The samples parameter works in the same way. For engageAudioDeviceWriteBuffer(), samples indicates how many PCM samples (not bytes!) the ADAD wishes to write into Engage from buffer; while, for engageAudioDeviceReadBuffer(), samples indicates the number of samples the ADAD wishes to read from Engage.

The return value from these functions is either a negative number to indicate that an error occurred, or the value specified by samples.

Outbound audio

Outbound audio can be sent to Engage in any block size - up to 16000 samples at a time. However, smaller block sizes are recommended so as to minimize audio latency for receivers. Also, it is recommended that these block sizes be in multiples of 10ms for increased efficiency.

Inbound audio

In the case of Engage receiving audio; that inbound audio is queued upon receive and the ADAD extracts samples from the head of the queue every time it calls engageAudioDeviceReadBuffer(). If the queue becomes too long, Engage automatically trims the oldest samples. If insufficient queued samples are avauilable, Engage will fill the remaining space in the buffer with zeroes. Therefore, the ADAD should request a small number of samples on every call rather than an overly large amount which will result in empty spaces in the resulting audio playout stream.

class ADADInstance
{
public:
    ADADInstance(int16_t deviceId, 
                 int16_t instanceId, 
                 ConfigurationObjects::AudioDeviceDescriptor::Direction_t direction)
    {
        _deviceId = deviceId;
        _instanceId = instanceId;
        _direction = direction;
        _running = false;
        _paused = false;
    }

    int start()
    {
        if(!_running)
        {
            _running = true;
            _paused = false;
            _threadHandle = std::thread(&ADADInstance::thread, this);
        }

        return ENGAGE_AUDIO_DEVICE_RESULT_OK;
    }

    int stop()
    {
        _running = false;
        if(_threadHandle.joinable())
        {
            _threadHandle.join();
        }

        return ENGAGE_AUDIO_DEVICE_RESULT_OK;
    }

    int pause()
    {
        _paused = true;
        return ENGAGE_AUDIO_DEVICE_RESULT_OK;
    }

    int resume()
    {
        _paused = false;
        return ENGAGE_AUDIO_DEVICE_RESULT_OK;
    }

    int reset()
    {
        return ENGAGE_AUDIO_DEVICE_RESULT_OK;
    }

    int restart()
    {
        return ENGAGE_AUDIO_DEVICE_RESULT_OK;
    }

private:
    ADADInstance()
    {
        // Not to be used
    }

    void thread()
    {
        // Our "device" will work in 10ms intervals
        const size_t  MY_AUDIO_DEVICE_INTERVAL_MS = 10;

        // The number of samples we produce/consume is 16 samples per millisecond - i.e. this is a wideband device
        const size_t  MY_AUDIO_DEVICE_BUFFER_SAMPLE_COUNT = (MY_AUDIO_DEVICE_INTERVAL_MS * 16);

        int16_t buffer[MY_AUDIO_DEVICE_BUFFER_SAMPLE_COUNT];
        int     rc;
        int     x;

        // These are used to generate the sine wave for our "microphone"
        float amplitute = 1000;
        float pi = 22/7;
        float freq = 1024;
        float tm = 0.0;
        float phaseShift = 0.0;

        while( _running )
        {
            if(!_paused)
            {
                if(_direction == ConfigurationObjects::AudioDeviceDescriptor::Direction_t::dirOutput)
                {
                    rc = engageAudioDeviceReadBuffer(_deviceId, _instanceId, buffer, MY_AUDIO_DEVICE_BUFFER_SAMPLE_COUNT);

                    if(rc > 0)
                    {
                        // At this point we have rc number of audio samples from the Engine.  These now need to be sent 
                        // onward to where they're needed.  For purposes of this demonstration, we'll simply calaculate the
                        // average sample level and display that.

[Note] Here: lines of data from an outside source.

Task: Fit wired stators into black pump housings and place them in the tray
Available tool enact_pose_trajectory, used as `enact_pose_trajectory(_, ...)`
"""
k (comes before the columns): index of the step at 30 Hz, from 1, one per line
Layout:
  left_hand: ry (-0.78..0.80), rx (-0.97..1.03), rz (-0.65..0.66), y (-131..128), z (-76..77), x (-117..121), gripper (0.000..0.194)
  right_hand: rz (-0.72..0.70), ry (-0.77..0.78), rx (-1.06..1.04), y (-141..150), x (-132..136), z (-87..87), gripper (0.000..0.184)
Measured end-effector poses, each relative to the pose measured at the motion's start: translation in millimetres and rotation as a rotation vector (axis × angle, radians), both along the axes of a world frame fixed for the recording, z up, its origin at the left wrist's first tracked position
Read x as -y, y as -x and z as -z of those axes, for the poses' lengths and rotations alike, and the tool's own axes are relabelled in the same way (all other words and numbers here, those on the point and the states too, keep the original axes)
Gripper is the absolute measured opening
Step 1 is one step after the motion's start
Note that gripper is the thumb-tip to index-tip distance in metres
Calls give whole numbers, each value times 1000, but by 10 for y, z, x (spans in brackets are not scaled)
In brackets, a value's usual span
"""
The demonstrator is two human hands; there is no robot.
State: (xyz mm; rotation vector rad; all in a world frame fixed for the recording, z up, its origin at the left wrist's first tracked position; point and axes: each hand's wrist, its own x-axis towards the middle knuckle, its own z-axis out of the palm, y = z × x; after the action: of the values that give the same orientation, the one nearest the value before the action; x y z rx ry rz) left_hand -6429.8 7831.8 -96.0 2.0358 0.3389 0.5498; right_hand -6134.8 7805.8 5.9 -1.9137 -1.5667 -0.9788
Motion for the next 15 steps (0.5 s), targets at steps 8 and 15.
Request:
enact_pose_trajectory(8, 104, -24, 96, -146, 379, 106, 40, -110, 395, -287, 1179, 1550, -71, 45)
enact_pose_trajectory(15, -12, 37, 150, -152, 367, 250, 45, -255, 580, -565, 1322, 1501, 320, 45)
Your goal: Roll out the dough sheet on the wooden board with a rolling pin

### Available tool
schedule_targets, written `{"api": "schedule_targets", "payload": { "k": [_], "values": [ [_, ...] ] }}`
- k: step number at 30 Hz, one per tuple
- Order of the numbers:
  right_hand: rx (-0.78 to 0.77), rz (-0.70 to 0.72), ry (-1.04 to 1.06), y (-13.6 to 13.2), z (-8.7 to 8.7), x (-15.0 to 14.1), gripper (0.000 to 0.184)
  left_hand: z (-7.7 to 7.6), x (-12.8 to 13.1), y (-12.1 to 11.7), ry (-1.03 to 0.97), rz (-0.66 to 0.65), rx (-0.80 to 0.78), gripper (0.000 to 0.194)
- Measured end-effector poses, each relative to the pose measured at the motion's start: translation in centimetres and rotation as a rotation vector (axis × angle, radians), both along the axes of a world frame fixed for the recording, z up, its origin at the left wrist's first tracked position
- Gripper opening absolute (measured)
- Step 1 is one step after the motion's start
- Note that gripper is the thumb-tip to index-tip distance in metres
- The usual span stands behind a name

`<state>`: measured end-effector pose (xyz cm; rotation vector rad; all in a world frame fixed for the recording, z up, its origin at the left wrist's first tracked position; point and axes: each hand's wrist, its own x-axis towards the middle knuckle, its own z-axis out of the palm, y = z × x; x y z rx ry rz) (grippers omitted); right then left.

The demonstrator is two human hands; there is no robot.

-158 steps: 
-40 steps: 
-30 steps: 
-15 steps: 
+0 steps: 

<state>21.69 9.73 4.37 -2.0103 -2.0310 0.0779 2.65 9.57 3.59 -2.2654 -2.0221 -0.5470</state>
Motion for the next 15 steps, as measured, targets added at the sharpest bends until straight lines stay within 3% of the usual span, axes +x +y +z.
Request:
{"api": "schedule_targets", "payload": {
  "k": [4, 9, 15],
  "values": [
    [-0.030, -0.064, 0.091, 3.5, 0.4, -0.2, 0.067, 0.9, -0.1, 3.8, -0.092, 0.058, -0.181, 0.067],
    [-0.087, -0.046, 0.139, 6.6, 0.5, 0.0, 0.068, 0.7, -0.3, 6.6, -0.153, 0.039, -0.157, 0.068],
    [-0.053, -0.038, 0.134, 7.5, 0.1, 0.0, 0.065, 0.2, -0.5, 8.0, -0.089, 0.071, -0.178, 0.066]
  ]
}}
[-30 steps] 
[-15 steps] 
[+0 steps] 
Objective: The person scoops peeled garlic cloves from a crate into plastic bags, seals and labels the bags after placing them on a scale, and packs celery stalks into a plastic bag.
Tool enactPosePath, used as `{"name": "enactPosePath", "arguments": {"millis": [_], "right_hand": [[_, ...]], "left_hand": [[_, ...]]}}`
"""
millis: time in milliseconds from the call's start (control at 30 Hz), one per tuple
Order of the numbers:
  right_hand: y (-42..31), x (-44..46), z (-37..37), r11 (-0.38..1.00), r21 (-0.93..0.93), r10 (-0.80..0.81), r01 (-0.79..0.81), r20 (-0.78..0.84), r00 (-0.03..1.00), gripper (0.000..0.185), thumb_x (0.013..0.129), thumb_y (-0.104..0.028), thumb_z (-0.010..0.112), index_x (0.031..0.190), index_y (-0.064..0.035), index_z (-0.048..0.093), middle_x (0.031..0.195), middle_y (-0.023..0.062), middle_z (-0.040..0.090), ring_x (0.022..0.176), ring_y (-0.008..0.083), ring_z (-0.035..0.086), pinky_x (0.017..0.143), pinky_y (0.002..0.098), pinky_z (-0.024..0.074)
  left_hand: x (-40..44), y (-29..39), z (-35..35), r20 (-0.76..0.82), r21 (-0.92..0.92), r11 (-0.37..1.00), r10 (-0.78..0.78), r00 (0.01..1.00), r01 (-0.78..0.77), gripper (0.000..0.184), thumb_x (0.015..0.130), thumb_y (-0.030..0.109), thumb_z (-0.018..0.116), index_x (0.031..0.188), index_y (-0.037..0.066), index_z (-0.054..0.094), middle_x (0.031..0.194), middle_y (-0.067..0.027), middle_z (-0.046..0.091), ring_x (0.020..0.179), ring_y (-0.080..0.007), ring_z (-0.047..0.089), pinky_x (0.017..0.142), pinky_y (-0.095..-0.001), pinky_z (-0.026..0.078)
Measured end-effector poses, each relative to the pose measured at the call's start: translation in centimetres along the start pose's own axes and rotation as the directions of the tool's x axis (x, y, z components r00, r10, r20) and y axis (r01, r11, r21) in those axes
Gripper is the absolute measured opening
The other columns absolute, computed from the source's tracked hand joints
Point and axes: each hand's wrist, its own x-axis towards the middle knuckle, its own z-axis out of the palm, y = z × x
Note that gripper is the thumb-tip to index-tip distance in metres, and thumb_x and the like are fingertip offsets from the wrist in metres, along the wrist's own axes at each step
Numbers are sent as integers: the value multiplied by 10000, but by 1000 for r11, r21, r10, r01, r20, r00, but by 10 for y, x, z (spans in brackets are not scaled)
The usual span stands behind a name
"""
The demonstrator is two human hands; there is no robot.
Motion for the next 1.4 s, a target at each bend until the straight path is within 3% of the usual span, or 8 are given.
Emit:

                        float total = 0.0;
                        for(x = 0; x < rc; x++)
                        {
                            total += buffer[x];
                        }

                        std::cout << "ADADInstance received " << rc << "samples with an average sample level of " << (total / rc) << std::endl;
                    }
                }
                else if(_direction == ConfigurationObjects::AudioDeviceDescriptor::Direction_t::dirInput)
                {
                    // For purposes of this demo, we'll fill our buffer with an ongoing sine wave.  In your app you will want to pull in these
                    // samples from your actual audio source

                    for(x = 0; x < MY_AUDIO_DEVICE_BUFFER_SAMPLE_COUNT; x++)
                    {
                        tm += 1.0;

                        if(tm > 360.0)
                        {
                            tm = 1.0;
                        }

                        float sampleVal = amplitute * sin(2 * pi * freq * tm + phaseShift);

                        if(sampleVal < -32768.0)
                        {
                            sampleVal = -32768.0;
                        }
                        else if(sampleVal > 32767.0)
                        {
                            sampleVal = 32767.0;
                        }

                        buffer[x] = (int16_t)sampleVal;
                    }

                    rc = engageAudioDeviceWriteBuffer(_deviceId, _instanceId, buffer, MY_AUDIO_DEVICE_BUFFER_SAMPLE_COUNT);
                }
                else
                {
                    assert(0);
                }
            }

            // Sleep for our device's "interval"
            std::this_thread::sleep_for(std::chrono::milliseconds(MY_AUDIO_DEVICE_INTERVAL_MS));
        }
    }

    int16_t                                                     _deviceId;
    int16_t                                                     _instanceId;
    ConfigurationObjects::AudioDeviceDescriptor::Direction_t    _direction;
    std::thread                                                 _threadHandle;
    bool                                                        _running;
    bool                                                        _paused;
};

We also need to define the STL map where we'll store pointers to our device instances. It looks as follows and is stored globally in our application:

std::map<int16_t, ADADInstance*>    g_audioDeviceInstances;

We also need some other global variables:

int16_t                             g_speakerDeviceId = 0;
int16_t                             g_microphoneDeviceId = 0;
int16_t                             g_nextAudioDeviceInstanceId = 0;

Next, we're going to need that callback function that Engage will call to carry out the operations described above. It's responsibility is to create and destroy device instances - inserting and removing those instances in the map as appropriate. Also, it will be responsible for delegating instance-level operations (such as starting and stopping) to instances in the map as needed.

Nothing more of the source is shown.